■ **Exercise directions**:
Your output must be the lines below from the line containing "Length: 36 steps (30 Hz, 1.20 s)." to the line containing "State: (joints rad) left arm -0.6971", both lines included, reproduced exactly and without pictures.
####################
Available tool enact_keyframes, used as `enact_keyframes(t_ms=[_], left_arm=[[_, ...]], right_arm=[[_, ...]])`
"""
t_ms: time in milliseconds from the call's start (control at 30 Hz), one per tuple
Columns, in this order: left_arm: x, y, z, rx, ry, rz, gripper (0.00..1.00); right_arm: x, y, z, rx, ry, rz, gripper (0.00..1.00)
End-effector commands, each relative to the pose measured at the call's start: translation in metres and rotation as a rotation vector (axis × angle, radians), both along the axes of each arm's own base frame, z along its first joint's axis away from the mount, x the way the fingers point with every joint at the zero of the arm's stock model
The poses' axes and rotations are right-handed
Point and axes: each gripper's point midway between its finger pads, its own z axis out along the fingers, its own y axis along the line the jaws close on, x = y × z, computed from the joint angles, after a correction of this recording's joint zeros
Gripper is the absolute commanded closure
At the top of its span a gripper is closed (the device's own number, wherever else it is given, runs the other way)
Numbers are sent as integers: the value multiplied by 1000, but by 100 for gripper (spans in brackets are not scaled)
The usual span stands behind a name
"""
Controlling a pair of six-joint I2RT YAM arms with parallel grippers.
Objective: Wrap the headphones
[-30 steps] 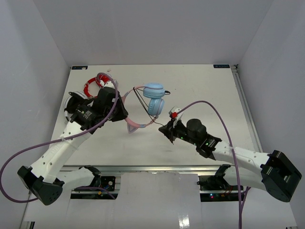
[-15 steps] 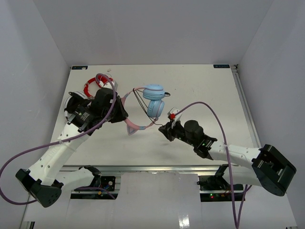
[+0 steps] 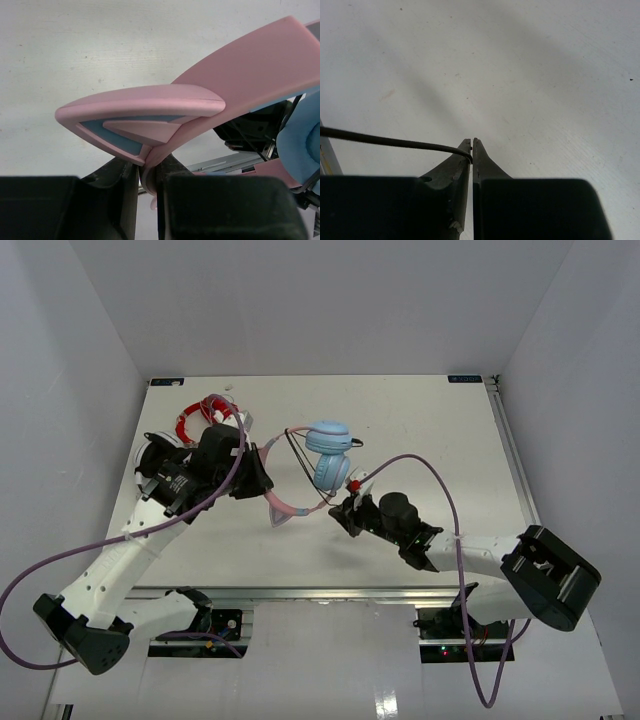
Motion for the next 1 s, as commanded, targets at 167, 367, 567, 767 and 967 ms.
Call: enact_keyframes(t_ms=[167, 367, 567, 767, 967], left_arm=[[-43, -43, 16, -141, -79, -450, 100], [-54, -43, -5, -108, -57, -549, 100], [-46, -30, -37, -11, -22, -503, 100], [-33, -38, -44, -32, -3, -455, 100], [-33, -48, -44, -64, 7, -490, 100]], right_arm=[[43, -19, 53, 35, -131, -131, 92], [56, -36, 90, 76, -207, -222, 92], [59, -47, 109, 127, -239, -283, 87], [39, -34, 99, 222, -182, -186, 83], [37, -26, 92, 245, -155, -155, 81]])
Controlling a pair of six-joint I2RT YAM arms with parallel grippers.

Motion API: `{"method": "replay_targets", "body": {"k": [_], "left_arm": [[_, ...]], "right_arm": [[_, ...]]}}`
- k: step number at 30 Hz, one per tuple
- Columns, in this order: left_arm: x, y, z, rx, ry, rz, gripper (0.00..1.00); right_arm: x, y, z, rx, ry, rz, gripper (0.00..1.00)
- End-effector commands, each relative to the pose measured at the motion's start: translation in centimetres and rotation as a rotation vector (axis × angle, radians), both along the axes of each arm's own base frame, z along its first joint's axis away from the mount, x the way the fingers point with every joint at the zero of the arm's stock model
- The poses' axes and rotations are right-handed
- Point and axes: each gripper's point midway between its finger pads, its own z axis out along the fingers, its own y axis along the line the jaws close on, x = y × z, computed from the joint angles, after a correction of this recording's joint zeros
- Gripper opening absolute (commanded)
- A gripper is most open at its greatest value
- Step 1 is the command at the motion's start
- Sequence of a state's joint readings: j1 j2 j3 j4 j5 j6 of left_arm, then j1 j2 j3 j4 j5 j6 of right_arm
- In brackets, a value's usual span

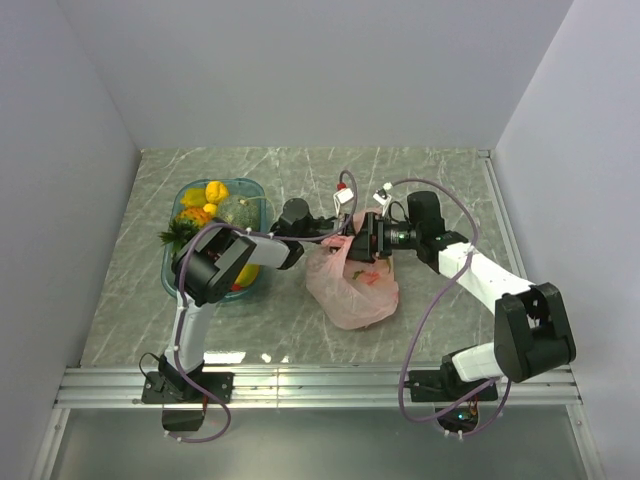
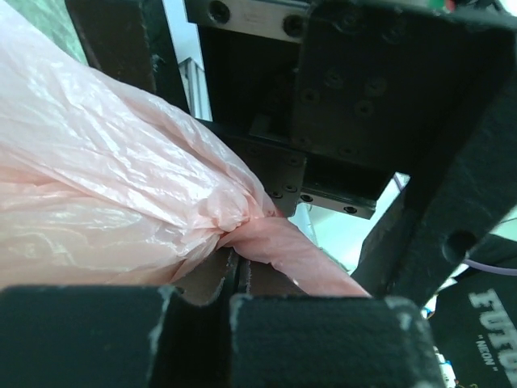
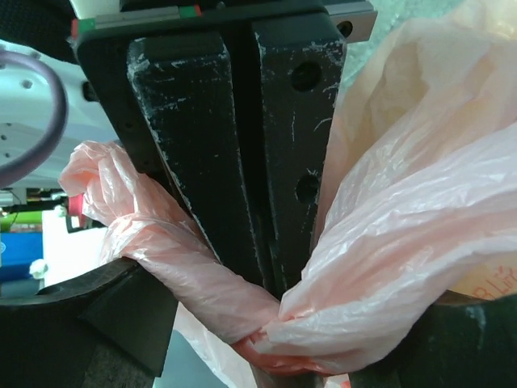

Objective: Place the fake fruits into the plastic bag and tie a complex knot

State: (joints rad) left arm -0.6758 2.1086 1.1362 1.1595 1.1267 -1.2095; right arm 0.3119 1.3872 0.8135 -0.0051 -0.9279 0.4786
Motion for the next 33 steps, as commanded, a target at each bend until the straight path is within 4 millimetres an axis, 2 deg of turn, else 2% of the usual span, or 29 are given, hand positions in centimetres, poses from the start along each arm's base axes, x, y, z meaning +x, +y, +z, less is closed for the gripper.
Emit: {"method": "replay_targets", "body": {"k": [1,2,3,5,8,12,14,17,21,23,27,33], "left_arm": [[-0.8,-1.6,0.9,-0.032,-0.079,-0.022,0.01],[-0.7,-1.5,0.9,-0.033,-0.067,-0.021,0.00],[-0.5,-1.3,0.8,-0.034,-0.063,-0.015,0.01],[-0.6,-1.2,0.9,-0.044,-0.057,-0.016,0.00],[-0.8,-1.0,1.0,-0.055,-0.058,-0.021,0.01],[-1.0,-1.0,1.2,-0.058,-0.073,-0.030,0.01],[-1.0,-0.8,1.2,-0.058,-0.080,-0.031,0.00],[-1.3,-0.7,1.3,-0.069,-0.089,-0.042,0.00],[-1.4,-0.6,1.5,-0.082,-0.098,-0.048,0.00],[-1.4,-0.6,1.4,-0.079,-0.091,-0.052,0.00],[-1.5,-0.6,1.3,-0.076,-0.096,-0.051,0.01],[-1.5,-0.6,1.4,-0.078,-0.102,-0.048,0.01]], "right_arm": [[0.5,-0.3,0.9,-0.053,-0.141,0.035,0.73],[-0.4,-0.8,0.5,-0.093,-0.105,0.055,0.74],[-0.6,-1.5,0.3,-0.135,-0.161,0.078,0.77],[-1.9,-2.7,-0.1,-0.176,-0.121,0.111,0.93],[-3.0,-4.1,0.2,-0.215,-0.124,0.145,0.93],[-3.5,-6.1,1.6,-0.234,-0.137,0.136,0.93],[-4.4,-6.7,2.5,-0.210,-0.120,0.139,0.89],[-4.4,-7.9,3.0,-0.212,-0.132,0.115,0.82],[-4.2,-7.5,2.9,-0.177,-0.103,0.104,0.66],[-3.6,-7.3,2.8,-0.157,-0.101,0.084,0.60],[-2.5,-7.0,2.8,-0.128,-0.067,0.030,0.56],[-1.2,-7.1,2.4,-0.122,-0.053,-0.013,0.42]]}}
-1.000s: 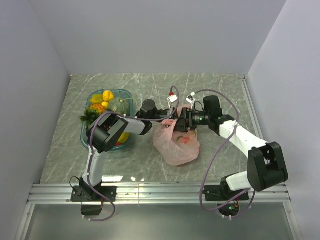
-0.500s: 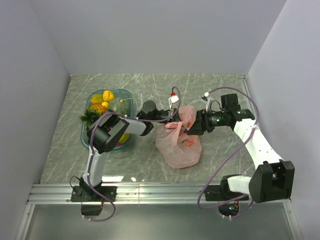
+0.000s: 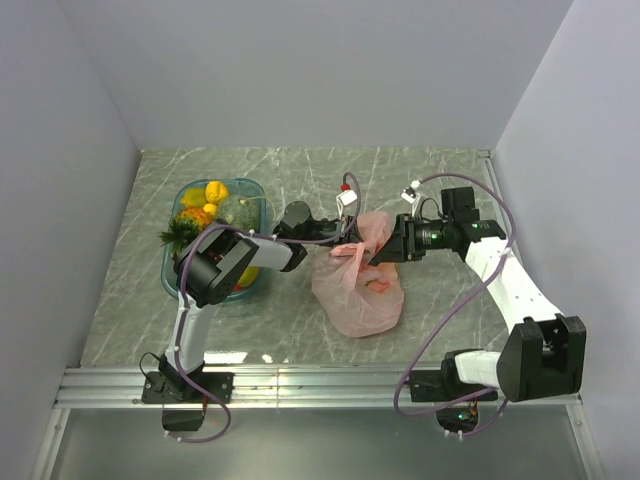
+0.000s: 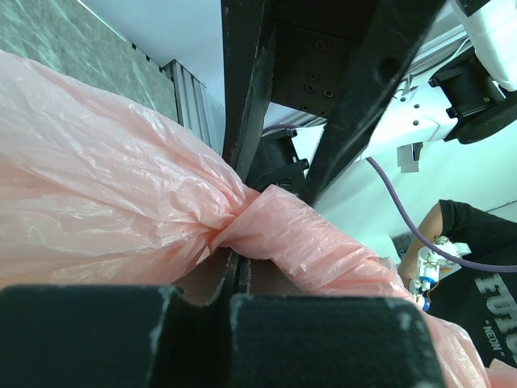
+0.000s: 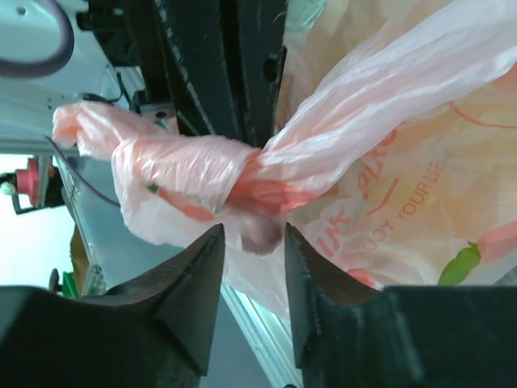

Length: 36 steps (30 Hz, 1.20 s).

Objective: Place the fake fruits into the plastic bag and tie a complex knot

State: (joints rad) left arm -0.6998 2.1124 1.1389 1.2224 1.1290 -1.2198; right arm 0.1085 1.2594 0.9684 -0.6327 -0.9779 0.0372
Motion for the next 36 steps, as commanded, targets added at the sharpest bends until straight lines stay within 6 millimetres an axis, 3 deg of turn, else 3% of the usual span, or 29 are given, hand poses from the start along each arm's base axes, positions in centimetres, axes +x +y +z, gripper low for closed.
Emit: {"method": "replay_targets", "body": {"k": [1,4,6,8,9,10,17,22,24,26,29,32,36], "left_arm": [[-0.5,-0.1,0.7,-0.041,-0.059,-0.023,0.00],[-0.5,0.0,0.7,-0.042,-0.062,-0.024,0.00],[-0.5,0.0,0.8,-0.043,-0.063,-0.024,0.01],[-0.5,0.0,0.8,-0.044,-0.066,-0.027,0.01],[-0.6,-0.1,0.7,-0.038,-0.061,-0.031,0.01],[-0.5,0.0,0.7,-0.037,-0.065,-0.031,0.01],[-0.3,0.4,-0.1,0.000,-0.070,-0.008,0.22],[-0.3,0.3,-0.4,0.010,-0.065,-0.006,0.25],[-0.2,0.3,-0.4,0.009,-0.061,-0.005,0.22],[-0.2,0.3,-0.4,0.005,-0.064,-0.007,0.11],[-0.2,0.3,-0.4,0.000,-0.067,-0.009,0.02],[-0.4,0.3,0.0,-0.015,-0.074,-0.016,0.01],[-0.8,0.5,0.5,-0.041,-0.082,-0.029,0.01]], "right_arm": [[1.2,0.1,0.2,0.023,-0.008,-0.026,0.41],[1.4,-0.1,-0.3,0.003,-0.009,-0.027,0.31],[1.4,-0.2,-0.4,-0.009,-0.019,-0.023,0.18],[1.4,-0.3,-0.4,-0.019,-0.024,-0.018,0.13],[1.4,-0.4,-0.5,-0.025,-0.025,-0.016,0.01],[1.3,-0.4,-0.4,-0.029,-0.022,-0.012,0.00],[1.0,-0.7,-0.1,-0.038,-0.050,0.006,0.00],[1.1,-0.6,0.0,-0.031,-0.052,0.011,0.00],[1.1,-0.6,0.1,-0.019,-0.042,0.011,0.00],[1.1,-0.7,0.0,-0.014,-0.035,0.011,0.00],[1.1,-0.5,0.1,0.004,-0.026,0.013,0.00],[1.2,-0.4,-0.1,0.009,-0.010,0.011,0.00],[1.4,-0.4,-0.6,0.006,0.011,0.008,0.28]]}}
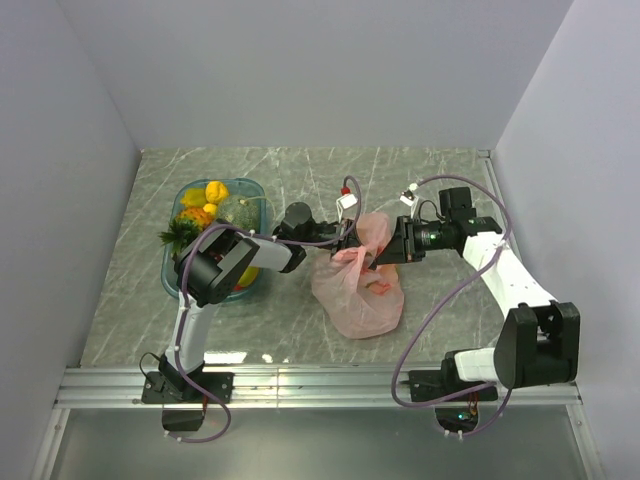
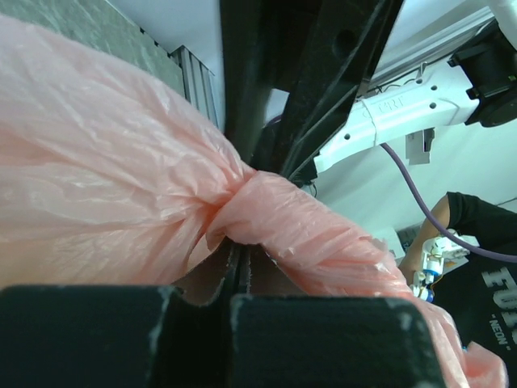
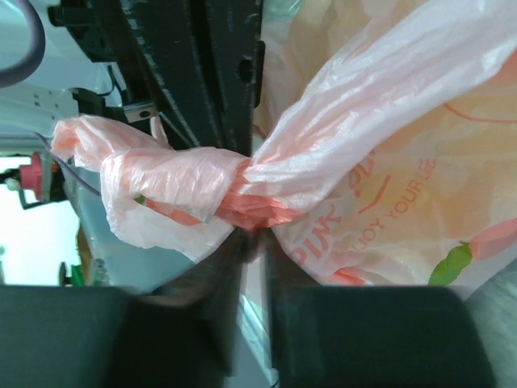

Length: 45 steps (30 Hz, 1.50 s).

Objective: Place the fake fruits into the plastic bag and tie a complex knot

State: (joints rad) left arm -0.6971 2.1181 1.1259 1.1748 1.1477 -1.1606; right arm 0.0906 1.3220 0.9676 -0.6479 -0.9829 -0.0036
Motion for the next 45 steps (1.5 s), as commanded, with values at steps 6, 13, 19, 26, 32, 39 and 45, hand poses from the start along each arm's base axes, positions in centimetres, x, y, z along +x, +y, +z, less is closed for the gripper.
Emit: {"method": "replay_targets", "body": {"k": [6,13,19,26,32,39,45], "left_arm": [[-0.7,0.4,2.4,-0.089,-0.084,-0.024,0.01],[-0.5,0.2,2.6,-0.098,-0.091,-0.016,0.01],[1.2,1.2,2.4,0.005,-0.091,0.045,0.27],[6.4,7.9,1.0,0.250,-0.261,0.219,0.45],[7.0,14.5,0.8,0.411,-0.455,0.206,0.46],[4.5,17.5,2.8,0.465,-0.749,0.090,0.76],[2.8,15.4,5.2,0.505,-0.990,0.072,0.80]], "right_arm": [[0.9,0.2,0.1,0.017,0.011,-0.009,0.41],[0.1,1.2,0.1,0.074,0.053,0.050,0.15],[0.1,0.5,0.4,0.041,-0.002,0.126,0.00],[0.9,-0.2,0.6,-0.031,-0.076,0.133,0.00],[1.0,-0.2,0.6,-0.069,-0.110,0.131,0.00],[0.6,1.0,0.7,-0.082,-0.152,0.149,0.00],[0.5,1.9,0.8,-0.077,-0.165,0.168,0.00]]}}
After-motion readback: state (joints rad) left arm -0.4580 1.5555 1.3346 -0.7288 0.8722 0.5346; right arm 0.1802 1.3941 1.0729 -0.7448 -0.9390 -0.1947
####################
■ **Result for this exercise**:
Length: 36 steps (30 Hz, 1.20 s).

Objective: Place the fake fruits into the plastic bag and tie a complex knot

State: (joints rad) left arm -0.6998 2.1124 1.1389 1.2224 1.1290 -1.2198; right arm 0.1085 1.2594 0.9684 -0.6327 -0.9779 0.0372
Motion for the next 36 steps, as commanded, targets added at the sharpest bends until straight lines stay within 6 millimetres an axis, 3 deg of turn, else 3% of the usual span, or 29 are given, hand poses from the start along each arm's base axes, positions in centimetres, axes +x +y +z, gripper low for closed.
Emit: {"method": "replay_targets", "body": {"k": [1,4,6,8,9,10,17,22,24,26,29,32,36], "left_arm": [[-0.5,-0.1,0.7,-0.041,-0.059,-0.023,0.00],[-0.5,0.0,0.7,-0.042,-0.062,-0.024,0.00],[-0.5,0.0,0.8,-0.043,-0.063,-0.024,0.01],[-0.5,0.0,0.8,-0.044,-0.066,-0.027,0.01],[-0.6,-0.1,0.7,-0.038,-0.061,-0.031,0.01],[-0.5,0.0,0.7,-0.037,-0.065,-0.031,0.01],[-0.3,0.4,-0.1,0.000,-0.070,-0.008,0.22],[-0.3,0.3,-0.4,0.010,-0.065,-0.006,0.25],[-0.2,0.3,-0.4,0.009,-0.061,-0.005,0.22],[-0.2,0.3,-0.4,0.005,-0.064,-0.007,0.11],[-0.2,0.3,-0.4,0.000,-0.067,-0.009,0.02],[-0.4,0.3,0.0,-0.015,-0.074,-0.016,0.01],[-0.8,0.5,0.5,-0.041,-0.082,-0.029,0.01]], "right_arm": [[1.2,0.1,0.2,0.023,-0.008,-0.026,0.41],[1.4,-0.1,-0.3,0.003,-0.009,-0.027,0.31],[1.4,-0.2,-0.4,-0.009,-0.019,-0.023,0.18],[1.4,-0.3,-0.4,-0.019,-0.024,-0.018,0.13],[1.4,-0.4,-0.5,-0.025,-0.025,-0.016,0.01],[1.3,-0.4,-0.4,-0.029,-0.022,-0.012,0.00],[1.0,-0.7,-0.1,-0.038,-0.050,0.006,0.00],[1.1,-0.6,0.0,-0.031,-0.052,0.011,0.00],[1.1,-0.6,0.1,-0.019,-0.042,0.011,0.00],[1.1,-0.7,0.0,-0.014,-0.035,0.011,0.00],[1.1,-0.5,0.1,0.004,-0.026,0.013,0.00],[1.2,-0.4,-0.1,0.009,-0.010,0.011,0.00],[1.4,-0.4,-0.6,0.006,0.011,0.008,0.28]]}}

Length: 45 steps (30 Hz, 1.50 s).

Objective: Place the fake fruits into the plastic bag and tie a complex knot

State: (joints rad) left arm -0.6971 2.1181 1.1259 1.1748 1.1477 -1.1606; right arm 0.0906 1.3220 0.9676 -0.6479 -0.9829 -0.0036

What appears above is the full answer.